▶ **Exercise objective**
Could the listing be repeated exactly, with every picture dropped?

** Raw data follows **

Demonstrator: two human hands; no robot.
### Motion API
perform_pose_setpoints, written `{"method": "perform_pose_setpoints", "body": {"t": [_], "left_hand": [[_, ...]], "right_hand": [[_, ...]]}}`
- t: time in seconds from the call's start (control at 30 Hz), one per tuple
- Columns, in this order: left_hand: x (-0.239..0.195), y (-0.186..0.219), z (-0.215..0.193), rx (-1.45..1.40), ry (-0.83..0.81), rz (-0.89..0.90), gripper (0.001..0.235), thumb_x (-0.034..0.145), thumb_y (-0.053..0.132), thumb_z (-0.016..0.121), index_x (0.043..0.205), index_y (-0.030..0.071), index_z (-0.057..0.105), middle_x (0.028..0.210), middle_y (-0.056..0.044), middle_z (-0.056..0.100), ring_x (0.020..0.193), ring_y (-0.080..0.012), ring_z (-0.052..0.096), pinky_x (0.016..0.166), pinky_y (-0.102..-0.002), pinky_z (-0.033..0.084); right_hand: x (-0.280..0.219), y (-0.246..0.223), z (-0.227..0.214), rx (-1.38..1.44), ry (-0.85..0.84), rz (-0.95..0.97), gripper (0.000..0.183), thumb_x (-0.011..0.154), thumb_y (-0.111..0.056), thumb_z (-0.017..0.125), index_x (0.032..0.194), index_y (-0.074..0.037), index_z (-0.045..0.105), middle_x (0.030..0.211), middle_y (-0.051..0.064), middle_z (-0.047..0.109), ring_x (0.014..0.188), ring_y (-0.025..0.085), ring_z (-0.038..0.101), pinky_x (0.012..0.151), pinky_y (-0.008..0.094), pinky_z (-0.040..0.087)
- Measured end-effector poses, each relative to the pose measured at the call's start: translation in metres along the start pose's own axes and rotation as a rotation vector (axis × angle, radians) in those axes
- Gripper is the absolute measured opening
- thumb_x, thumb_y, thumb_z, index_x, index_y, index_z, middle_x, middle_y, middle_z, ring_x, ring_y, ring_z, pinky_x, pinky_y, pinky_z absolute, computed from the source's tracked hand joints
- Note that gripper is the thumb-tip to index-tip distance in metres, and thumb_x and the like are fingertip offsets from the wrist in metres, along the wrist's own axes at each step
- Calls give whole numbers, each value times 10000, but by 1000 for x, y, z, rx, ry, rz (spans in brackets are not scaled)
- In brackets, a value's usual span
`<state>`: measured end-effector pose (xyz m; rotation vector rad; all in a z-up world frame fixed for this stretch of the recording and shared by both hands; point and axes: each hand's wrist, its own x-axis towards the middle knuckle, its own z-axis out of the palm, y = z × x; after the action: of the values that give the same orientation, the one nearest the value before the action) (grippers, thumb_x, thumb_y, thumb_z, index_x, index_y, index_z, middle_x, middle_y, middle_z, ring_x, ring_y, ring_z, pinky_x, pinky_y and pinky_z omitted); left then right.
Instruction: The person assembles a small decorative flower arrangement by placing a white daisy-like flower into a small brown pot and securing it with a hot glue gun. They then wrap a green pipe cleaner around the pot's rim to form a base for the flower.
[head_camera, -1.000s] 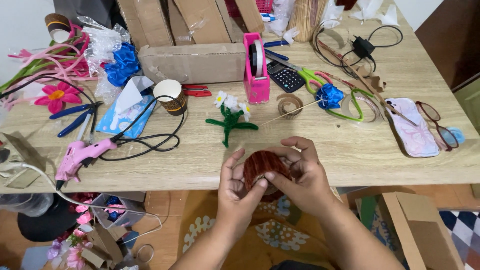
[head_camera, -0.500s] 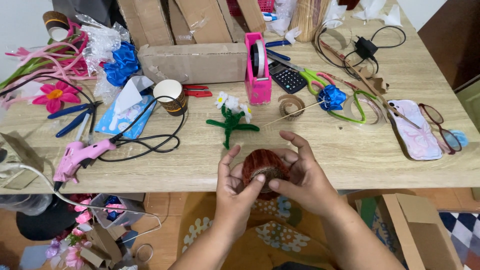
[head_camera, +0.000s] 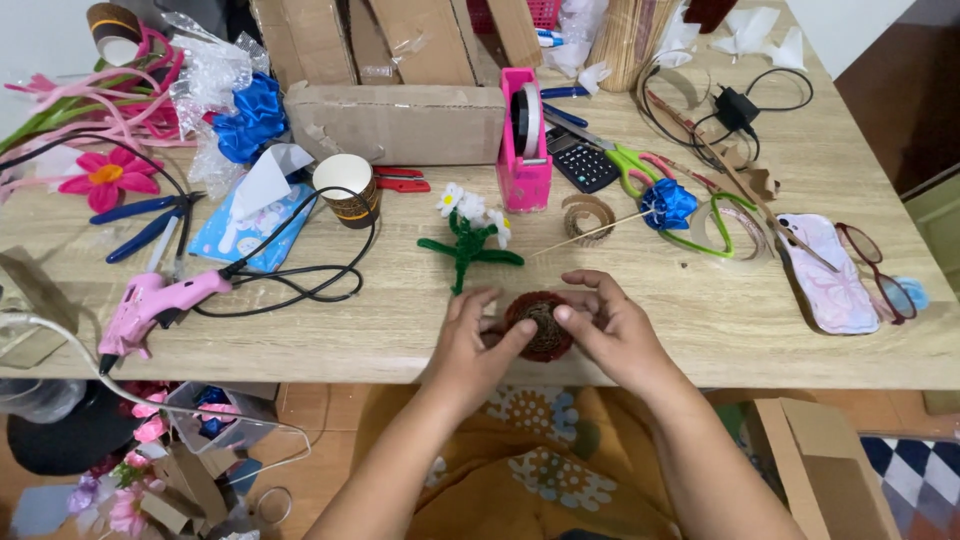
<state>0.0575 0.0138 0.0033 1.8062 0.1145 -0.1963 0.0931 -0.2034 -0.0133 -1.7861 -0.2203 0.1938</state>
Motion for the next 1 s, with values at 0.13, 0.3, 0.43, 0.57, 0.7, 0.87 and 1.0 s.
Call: {"method": "perform_pose_setpoints", "body": {"t": [0.13,0.3,0.43,0.57,0.7,0.87,1.0], "left_hand": [[-9,5,4,151,4,107,1107,733,513,885,1523,-57,359,1541,-273,367,1419,-405,471,1150,-443,468],[-1,-25,20,524,177,898,872,954,538,659,1518,-53,354,1578,-224,432,1509,-402,382,1264,-526,314],[7,-34,34,558,164,895,693,1052,406,564,1516,-72,372,1574,-248,438,1468,-409,446,1223,-506,379],[11,-35,38,586,230,951,539,1076,274,564,1463,-84,452,1505,-268,500,1359,-413,572,1136,-506,504],[14,-33,35,684,209,988,509,1090,290,536,1420,-94,484,1493,-274,503,1359,-398,577,1131,-495,519],[22,-33,25,386,15,794,572,916,238,796,1338,-1,492,1476,-270,430,1362,-440,519,1114,-500,490],[34,-6,14,-327,-113,-256,736,706,441,787,1370,160,636,1249,-44,784,1144,-154,729,976,-326,591]], "right_hand": [[-6,-9,-10,-405,86,-53,493,947,-289,691,1370,-64,574,1243,242,724,1119,410,717,948,544,574],[-18,-1,-20,-453,-85,-559,775,943,-242,707,1562,-11,302,1623,230,383,1534,365,373,1287,480,297],[-19,13,-11,-565,-97,-523,1011,830,-89,838,1598,13,190,1684,235,236,1587,388,222,1316,496,215],[-17,28,-3,-550,-98,-600,609,1085,-207,476,1599,4,226,1662,239,300,1557,394,337,1295,491,308],[-14,23,-1,-552,-78,-662,514,1091,-132,471,1560,14,322,1617,281,368,1514,416,438,1270,478,395],[1,18,-17,-327,-101,-496,545,1052,-284,525,1511,-24,387,1595,249,411,1520,397,404,1256,503,358],[11,-13,-32,-93,-238,-507,690,1022,-430,638,1554,-120,326,1618,242,345,1538,372,390,1108,428,530]]}}
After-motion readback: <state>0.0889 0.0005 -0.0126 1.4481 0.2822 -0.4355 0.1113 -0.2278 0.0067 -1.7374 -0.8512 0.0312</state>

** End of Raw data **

▶ **Exercise output**
Demonstrator: two human hands; no robot.
### Motion API
perform_pose_setpoints, written `{"method": "perform_pose_setpoints", "body": {"t": [_], "left_hand": [[_, ...]], "right_hand": [[_, ...]]}}`
- t: time in seconds from the call's start (control at 30 Hz), one per tuple
- Columns, in this order: left_hand: x (-0.239..0.195), y (-0.186..0.219), z (-0.215..0.193), rx (-1.45..1.40), ry (-0.83..0.81), rz (-0.89..0.90), gripper (0.001..0.235), thumb_x (-0.034..0.145), thumb_y (-0.053..0.132), thumb_z (-0.016..0.121), index_x (0.043..0.205), index_y (-0.030..0.071), index_z (-0.057..0.105), middle_x (0.028..0.210), middle_y (-0.056..0.044), middle_z (-0.056..0.100), ring_x (0.020..0.193), ring_y (-0.080..0.012), ring_z (-0.052..0.096), pinky_x (0.016..0.166), pinky_y (-0.102..-0.002), pinky_z (-0.033..0.084); right_hand: x (-0.280..0.219), y (-0.246..0.223), z (-0.227..0.214), rx (-1.38..1.44), ry (-0.85..0.84), rz (-0.95..0.97), gripper (0.000..0.183), thumb_x (-0.011..0.154), thumb_y (-0.111..0.056), thumb_z (-0.017..0.125), index_x (0.032..0.194), index_y (-0.074..0.037), index_z (-0.045..0.105), middle_x (0.030..0.211), middle_y (-0.051..0.064), middle_z (-0.047..0.109), ring_x (0.014..0.188), ring_y (-0.025..0.085), ring_z (-0.038..0.101), pinky_x (0.012..0.151), pinky_y (-0.008..0.094), pinky_z (-0.040..0.087)
- Measured end-effector poses, each relative to the pose measured at the call's start: translation in metres along the start pose's own axes and rotation as a rotation vector (axis × angle, radians) in those axes
- Gripper is the absolute measured opening
- thumb_x, thumb_y, thumb_z, index_x, index_y, index_z, middle_x, middle_y, middle_z, ring_x, ring_y, ring_z, pinky_x, pinky_y, pinky_z absolute, computed from the source's tracked hand joints
- Note that gripper is the thumb-tip to index-tip distance in metres, and thumb_x and the like are fingertip offsets from the wrist in metres, along the wrist's own axes at each step
- Calls give whole numbers, each value times 10000, but by 1000 for x, y, z, rx, ry, rz (spans in brackets are not scaled)
- In brackets, a value's usual span
`<state>`: measured end-effector pose (xyz m; rotation vector rad; all in a z-up world frame fixed for this stretch of the recording and shared by both hands; point and axes: each hand's wrist, its own x-axis towards the middle knuckle, its own z-axis out of the palm, y = z × x; after the action: of the values that give the same orientation, the one nearest the value before the action) (grippers, thumb_x, thumb_y, thumb_z, index_x, index_y, index_z, middle_x, middle_y, middle_z, ring_x, ring_y, ring_z, pinky_x, pinky_y and pinky_z omitted); left then right.
Instruction: The person assembles a small decorative flower arrangement by placing a white daisy-like flower into a small brown pot and securing it with a hot glue gun. They then wrap a green pipe cleaner around the pot's rim to form a base for the flower.
[head_camera, -1.000s] 
[head_camera, -0.500s] 
[head_camera, +0.000s] 
<state>0.0575 0.0138 0.0033 1.8062 0.1145 -0.1963 0.0931 -0.2034 -0.0133 -1.7861 -0.2203 0.1938</state>
Motion for the next 1 s, with values at 0.13, 0.3, 0.43, 0.57, 0.7, 0.87 and 1.0 s.
Call: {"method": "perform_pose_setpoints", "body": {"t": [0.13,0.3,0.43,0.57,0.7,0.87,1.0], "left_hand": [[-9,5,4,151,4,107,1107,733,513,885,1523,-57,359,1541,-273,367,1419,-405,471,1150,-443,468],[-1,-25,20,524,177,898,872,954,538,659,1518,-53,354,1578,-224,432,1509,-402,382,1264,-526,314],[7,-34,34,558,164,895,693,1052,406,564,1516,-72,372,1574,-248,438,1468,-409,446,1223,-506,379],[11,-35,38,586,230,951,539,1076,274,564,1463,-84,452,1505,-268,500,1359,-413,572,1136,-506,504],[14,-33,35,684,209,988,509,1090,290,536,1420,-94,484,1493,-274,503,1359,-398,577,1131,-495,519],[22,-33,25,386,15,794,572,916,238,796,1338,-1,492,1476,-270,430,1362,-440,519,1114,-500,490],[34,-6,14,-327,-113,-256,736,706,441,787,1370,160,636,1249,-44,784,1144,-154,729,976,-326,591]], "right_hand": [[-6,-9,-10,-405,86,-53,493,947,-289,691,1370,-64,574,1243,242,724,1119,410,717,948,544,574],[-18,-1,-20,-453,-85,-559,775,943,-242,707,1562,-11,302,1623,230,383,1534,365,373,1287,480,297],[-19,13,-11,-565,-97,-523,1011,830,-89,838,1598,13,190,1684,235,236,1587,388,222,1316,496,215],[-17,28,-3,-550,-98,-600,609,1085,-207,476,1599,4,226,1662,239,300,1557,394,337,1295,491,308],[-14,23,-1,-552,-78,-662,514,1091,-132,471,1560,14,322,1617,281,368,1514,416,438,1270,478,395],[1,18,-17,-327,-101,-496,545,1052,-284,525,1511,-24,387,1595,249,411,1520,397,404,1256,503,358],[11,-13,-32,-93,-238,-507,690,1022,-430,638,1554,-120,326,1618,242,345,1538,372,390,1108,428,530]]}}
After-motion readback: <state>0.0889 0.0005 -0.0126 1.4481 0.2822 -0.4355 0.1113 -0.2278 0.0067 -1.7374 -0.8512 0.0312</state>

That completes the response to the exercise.